- Activity
Return, word for word, the lines of the listing below from the one with "(44, 93) to (233, 71): 98" through the one with "The pixel (155, 66)", and no other lines.

- The records
···
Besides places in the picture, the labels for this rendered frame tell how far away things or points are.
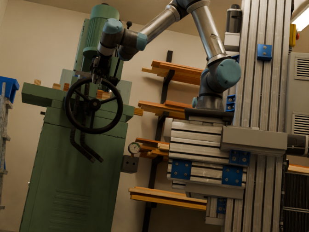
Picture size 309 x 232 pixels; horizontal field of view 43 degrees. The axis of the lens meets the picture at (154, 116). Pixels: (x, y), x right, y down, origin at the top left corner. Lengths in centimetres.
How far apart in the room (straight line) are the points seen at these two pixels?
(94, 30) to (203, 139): 99
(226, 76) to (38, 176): 103
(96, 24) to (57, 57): 257
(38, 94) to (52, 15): 312
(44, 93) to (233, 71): 98
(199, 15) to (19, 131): 327
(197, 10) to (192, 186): 82
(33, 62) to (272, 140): 370
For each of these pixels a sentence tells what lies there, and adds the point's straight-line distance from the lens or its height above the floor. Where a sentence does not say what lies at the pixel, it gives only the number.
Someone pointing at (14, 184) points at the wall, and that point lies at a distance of 465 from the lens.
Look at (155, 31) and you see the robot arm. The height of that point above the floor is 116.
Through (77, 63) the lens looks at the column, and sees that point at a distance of 256.
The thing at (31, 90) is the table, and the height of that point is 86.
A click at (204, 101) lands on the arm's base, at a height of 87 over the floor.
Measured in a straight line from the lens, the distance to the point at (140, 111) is 234.
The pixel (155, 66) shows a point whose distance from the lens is 452.
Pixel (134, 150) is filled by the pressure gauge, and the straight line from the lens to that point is 206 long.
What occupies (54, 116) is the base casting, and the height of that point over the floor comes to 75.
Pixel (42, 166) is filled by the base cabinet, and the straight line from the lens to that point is 205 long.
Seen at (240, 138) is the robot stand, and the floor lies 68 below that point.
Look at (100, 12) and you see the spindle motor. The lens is 243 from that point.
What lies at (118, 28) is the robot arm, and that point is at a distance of 167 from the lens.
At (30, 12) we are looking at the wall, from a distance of 522.
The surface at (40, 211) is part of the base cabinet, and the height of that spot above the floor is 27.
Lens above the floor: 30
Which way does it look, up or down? 15 degrees up
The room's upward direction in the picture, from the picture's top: 8 degrees clockwise
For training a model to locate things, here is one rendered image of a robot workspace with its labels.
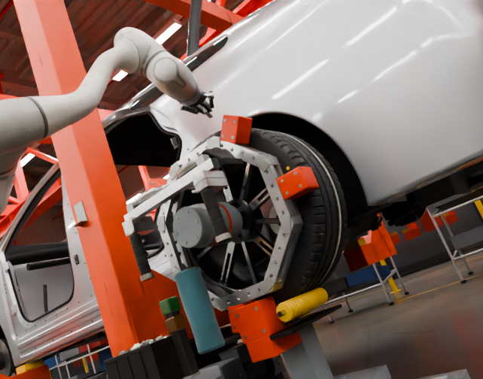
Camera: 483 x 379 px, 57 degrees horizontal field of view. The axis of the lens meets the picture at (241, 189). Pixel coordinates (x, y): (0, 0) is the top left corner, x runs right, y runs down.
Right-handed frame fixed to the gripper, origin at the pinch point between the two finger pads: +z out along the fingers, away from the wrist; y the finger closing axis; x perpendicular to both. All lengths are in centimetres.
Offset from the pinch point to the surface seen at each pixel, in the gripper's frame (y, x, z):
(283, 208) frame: 18, -46, -21
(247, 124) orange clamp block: 14.6, -14.8, -14.1
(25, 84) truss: -456, 422, 582
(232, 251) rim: -6, -52, 2
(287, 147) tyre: 24.4, -26.3, -13.7
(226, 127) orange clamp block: 7.8, -14.0, -16.5
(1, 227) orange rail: -500, 136, 496
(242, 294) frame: -4, -67, -11
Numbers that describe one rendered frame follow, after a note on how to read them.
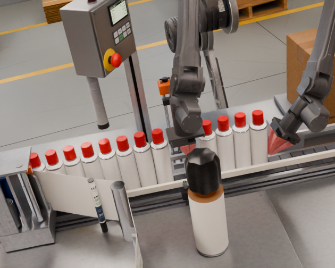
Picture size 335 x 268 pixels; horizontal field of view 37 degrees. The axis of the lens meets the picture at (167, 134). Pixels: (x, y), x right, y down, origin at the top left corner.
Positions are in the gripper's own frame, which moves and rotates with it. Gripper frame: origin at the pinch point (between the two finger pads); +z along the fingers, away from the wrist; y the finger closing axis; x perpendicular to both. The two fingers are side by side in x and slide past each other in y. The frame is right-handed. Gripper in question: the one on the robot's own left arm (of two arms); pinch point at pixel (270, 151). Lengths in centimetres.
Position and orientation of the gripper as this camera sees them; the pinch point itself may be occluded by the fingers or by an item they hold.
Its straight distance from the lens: 156.5
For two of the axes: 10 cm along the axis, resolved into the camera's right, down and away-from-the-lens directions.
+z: -4.7, 7.8, 4.0
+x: 8.7, 3.4, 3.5
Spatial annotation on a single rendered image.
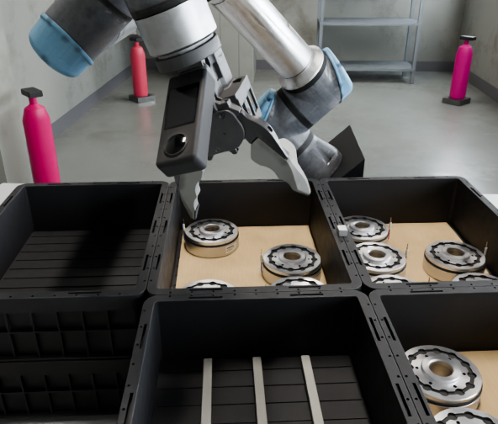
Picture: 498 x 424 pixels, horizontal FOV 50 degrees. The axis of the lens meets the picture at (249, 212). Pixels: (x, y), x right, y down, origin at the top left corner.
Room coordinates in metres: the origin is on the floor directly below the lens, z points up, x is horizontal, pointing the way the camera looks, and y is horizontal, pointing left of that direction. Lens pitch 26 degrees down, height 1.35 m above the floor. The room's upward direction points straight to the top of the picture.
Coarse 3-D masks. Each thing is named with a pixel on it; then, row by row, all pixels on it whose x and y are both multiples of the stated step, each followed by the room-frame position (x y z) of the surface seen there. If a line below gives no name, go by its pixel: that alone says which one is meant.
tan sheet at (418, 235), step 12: (396, 228) 0.98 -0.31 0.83; (408, 228) 0.98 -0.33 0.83; (420, 228) 0.98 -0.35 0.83; (432, 228) 0.98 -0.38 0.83; (444, 228) 0.98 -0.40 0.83; (396, 240) 0.93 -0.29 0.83; (408, 240) 0.93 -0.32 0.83; (420, 240) 0.93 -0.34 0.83; (432, 240) 0.93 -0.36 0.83; (444, 240) 0.93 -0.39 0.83; (456, 240) 0.93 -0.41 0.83; (408, 252) 0.88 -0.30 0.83; (420, 252) 0.88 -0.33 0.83; (408, 264) 0.84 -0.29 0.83; (420, 264) 0.84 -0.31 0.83; (408, 276) 0.80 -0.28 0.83; (420, 276) 0.80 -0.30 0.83
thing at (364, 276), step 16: (432, 176) 1.02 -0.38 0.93; (448, 176) 1.02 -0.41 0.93; (336, 208) 0.87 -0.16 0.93; (496, 208) 0.87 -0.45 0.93; (352, 240) 0.75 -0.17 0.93; (352, 256) 0.70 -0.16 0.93; (368, 288) 0.62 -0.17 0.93; (384, 288) 0.62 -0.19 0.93; (400, 288) 0.62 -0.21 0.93; (416, 288) 0.62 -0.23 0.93
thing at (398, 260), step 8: (360, 248) 0.84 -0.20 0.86; (384, 248) 0.85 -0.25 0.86; (392, 248) 0.84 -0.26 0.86; (392, 256) 0.81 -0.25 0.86; (400, 256) 0.81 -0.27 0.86; (368, 264) 0.79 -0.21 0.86; (376, 264) 0.79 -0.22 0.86; (384, 264) 0.79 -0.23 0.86; (392, 264) 0.79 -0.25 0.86; (400, 264) 0.79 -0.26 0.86; (368, 272) 0.77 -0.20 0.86; (376, 272) 0.77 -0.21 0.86; (384, 272) 0.76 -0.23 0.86; (392, 272) 0.77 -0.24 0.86
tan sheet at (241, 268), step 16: (240, 240) 0.93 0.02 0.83; (256, 240) 0.93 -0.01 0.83; (272, 240) 0.93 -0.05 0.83; (288, 240) 0.93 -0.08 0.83; (304, 240) 0.93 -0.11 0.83; (192, 256) 0.87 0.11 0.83; (240, 256) 0.87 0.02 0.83; (256, 256) 0.87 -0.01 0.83; (192, 272) 0.81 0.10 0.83; (208, 272) 0.81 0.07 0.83; (224, 272) 0.81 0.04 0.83; (240, 272) 0.81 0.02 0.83; (256, 272) 0.81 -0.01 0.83; (176, 288) 0.76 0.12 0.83
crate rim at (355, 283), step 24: (168, 192) 0.94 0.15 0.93; (168, 216) 0.83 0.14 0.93; (336, 240) 0.75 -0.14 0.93; (192, 288) 0.61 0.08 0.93; (216, 288) 0.61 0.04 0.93; (240, 288) 0.61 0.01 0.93; (264, 288) 0.61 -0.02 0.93; (288, 288) 0.61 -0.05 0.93; (312, 288) 0.61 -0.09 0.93; (336, 288) 0.61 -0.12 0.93; (360, 288) 0.62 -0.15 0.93
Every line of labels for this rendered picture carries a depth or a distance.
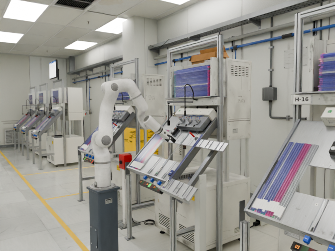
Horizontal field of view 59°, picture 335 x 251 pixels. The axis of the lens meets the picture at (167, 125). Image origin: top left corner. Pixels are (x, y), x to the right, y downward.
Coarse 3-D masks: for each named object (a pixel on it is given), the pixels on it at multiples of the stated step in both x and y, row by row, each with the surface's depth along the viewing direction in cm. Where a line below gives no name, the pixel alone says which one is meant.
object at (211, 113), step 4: (176, 112) 292; (180, 112) 287; (188, 112) 277; (192, 112) 272; (196, 112) 268; (200, 112) 263; (204, 112) 259; (208, 112) 255; (212, 112) 254; (176, 116) 293; (180, 116) 287; (204, 116) 258; (208, 116) 254; (212, 116) 254; (216, 116) 257; (212, 120) 255
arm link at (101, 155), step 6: (96, 132) 222; (96, 144) 220; (96, 150) 223; (102, 150) 224; (108, 150) 228; (96, 156) 219; (102, 156) 218; (108, 156) 221; (96, 162) 219; (102, 162) 218; (108, 162) 221
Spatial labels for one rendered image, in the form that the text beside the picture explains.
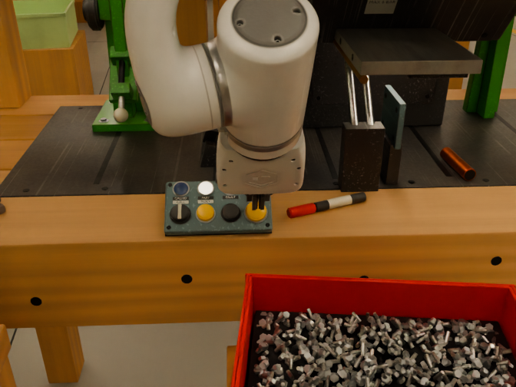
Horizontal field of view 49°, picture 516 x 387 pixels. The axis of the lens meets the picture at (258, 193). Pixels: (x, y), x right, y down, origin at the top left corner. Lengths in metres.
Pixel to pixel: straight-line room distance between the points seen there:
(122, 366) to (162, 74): 1.51
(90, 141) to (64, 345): 0.82
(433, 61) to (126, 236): 0.47
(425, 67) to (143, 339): 1.45
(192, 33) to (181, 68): 0.82
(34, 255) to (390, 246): 0.50
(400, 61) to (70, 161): 0.59
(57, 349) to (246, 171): 1.27
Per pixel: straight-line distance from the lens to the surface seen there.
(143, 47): 0.47
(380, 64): 0.76
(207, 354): 1.90
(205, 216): 0.77
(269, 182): 0.65
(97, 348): 1.99
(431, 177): 0.99
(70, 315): 0.89
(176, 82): 0.47
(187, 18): 1.29
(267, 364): 0.63
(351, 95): 0.90
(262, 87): 0.47
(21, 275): 0.86
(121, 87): 1.12
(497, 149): 1.14
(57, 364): 1.85
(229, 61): 0.47
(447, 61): 0.79
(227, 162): 0.61
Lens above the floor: 1.33
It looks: 28 degrees down
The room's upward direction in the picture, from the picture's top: straight up
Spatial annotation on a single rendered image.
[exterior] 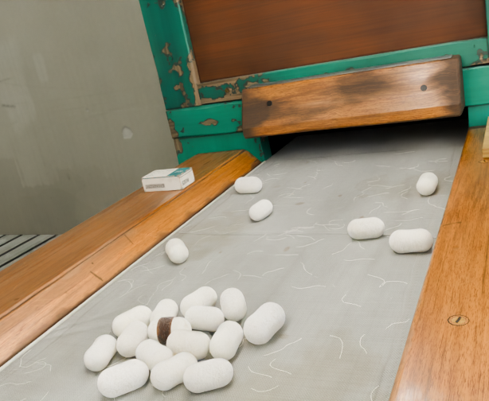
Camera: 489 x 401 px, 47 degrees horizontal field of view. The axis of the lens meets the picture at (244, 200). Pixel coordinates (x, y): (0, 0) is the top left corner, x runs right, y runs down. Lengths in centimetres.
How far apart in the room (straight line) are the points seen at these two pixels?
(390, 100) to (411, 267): 33
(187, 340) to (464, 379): 18
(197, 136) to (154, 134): 107
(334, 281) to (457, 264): 10
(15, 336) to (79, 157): 178
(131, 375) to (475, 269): 24
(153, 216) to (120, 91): 140
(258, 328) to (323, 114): 44
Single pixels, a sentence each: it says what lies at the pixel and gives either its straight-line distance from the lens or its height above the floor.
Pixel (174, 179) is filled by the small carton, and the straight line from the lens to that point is 74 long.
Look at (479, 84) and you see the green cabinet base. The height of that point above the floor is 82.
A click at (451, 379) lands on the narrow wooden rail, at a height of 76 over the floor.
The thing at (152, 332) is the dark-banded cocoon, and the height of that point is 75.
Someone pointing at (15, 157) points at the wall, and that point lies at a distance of 252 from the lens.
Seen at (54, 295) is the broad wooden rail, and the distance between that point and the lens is 54.
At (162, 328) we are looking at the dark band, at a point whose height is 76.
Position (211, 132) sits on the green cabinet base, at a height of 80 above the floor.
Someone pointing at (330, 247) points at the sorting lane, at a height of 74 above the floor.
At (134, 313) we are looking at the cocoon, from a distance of 46.
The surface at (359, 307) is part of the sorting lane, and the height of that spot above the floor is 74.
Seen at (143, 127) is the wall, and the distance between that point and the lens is 202.
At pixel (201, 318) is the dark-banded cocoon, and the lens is 43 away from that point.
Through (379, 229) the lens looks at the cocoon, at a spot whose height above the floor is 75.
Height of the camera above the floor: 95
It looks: 17 degrees down
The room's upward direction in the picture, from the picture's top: 12 degrees counter-clockwise
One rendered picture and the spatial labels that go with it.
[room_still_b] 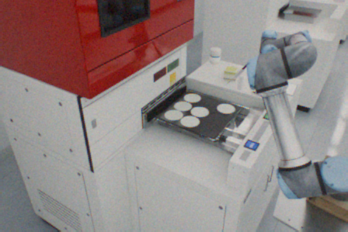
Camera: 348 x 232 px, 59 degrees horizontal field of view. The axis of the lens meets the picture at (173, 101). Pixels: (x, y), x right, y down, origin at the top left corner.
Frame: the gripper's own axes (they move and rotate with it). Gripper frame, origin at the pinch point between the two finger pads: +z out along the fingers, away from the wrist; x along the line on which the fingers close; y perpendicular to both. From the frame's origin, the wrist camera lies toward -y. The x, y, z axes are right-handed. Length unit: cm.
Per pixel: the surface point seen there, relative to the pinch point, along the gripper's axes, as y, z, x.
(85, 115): 49, -19, 83
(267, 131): -11.6, 1.0, 30.7
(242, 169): -10, 2, 59
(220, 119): 14.5, 7.1, 25.6
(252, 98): 5.2, 3.0, 3.3
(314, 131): -24, 103, -124
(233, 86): 18.8, 1.6, -1.1
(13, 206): 146, 94, 88
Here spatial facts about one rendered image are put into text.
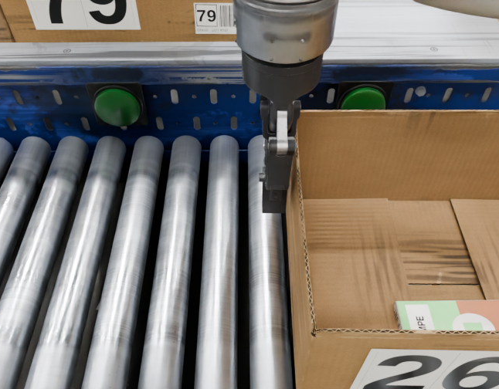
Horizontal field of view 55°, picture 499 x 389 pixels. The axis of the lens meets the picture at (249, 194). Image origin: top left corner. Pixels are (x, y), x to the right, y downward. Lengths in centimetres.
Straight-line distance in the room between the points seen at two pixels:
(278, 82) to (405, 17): 50
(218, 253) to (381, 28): 46
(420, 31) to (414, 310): 47
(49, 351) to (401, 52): 63
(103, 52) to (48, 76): 9
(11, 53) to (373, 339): 66
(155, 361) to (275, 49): 37
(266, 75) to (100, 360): 38
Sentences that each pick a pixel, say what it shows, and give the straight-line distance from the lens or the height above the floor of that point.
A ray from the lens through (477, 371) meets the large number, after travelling 53.
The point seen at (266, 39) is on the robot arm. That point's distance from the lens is 41.
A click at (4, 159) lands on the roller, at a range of 90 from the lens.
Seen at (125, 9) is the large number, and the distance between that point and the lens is 78.
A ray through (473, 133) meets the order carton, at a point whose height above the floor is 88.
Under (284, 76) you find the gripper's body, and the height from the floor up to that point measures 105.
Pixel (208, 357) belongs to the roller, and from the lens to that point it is 59.
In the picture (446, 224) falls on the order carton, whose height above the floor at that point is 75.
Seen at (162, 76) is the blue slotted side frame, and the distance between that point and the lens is 76.
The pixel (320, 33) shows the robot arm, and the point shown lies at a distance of 41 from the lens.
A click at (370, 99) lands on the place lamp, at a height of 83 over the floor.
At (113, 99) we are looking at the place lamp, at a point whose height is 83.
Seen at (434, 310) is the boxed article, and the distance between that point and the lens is 63.
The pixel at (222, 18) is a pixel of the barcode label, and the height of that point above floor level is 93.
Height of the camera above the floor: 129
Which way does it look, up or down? 49 degrees down
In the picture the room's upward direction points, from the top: straight up
···
- Response
(44, 93) to (233, 71): 98
(199, 15) to (19, 131): 327
(197, 10) to (192, 186): 82
(33, 62) to (272, 140): 370
For each of these pixels a sentence tells what lies there, and adds the point's straight-line distance from the lens or its height above the floor. Where a sentence does not say what lies at the pixel, it gives only the number.
Someone pointing at (14, 184) points at the wall, and that point lies at a distance of 465 from the lens.
Look at (155, 31) and you see the robot arm. The height of that point above the floor is 116.
Through (77, 63) the lens looks at the column, and sees that point at a distance of 256.
The thing at (31, 90) is the table, and the height of that point is 86.
A click at (204, 101) lands on the arm's base, at a height of 87 over the floor.
Measured in a straight line from the lens, the distance to the point at (140, 111) is 234.
The pixel (155, 66) shows a point whose distance from the lens is 452.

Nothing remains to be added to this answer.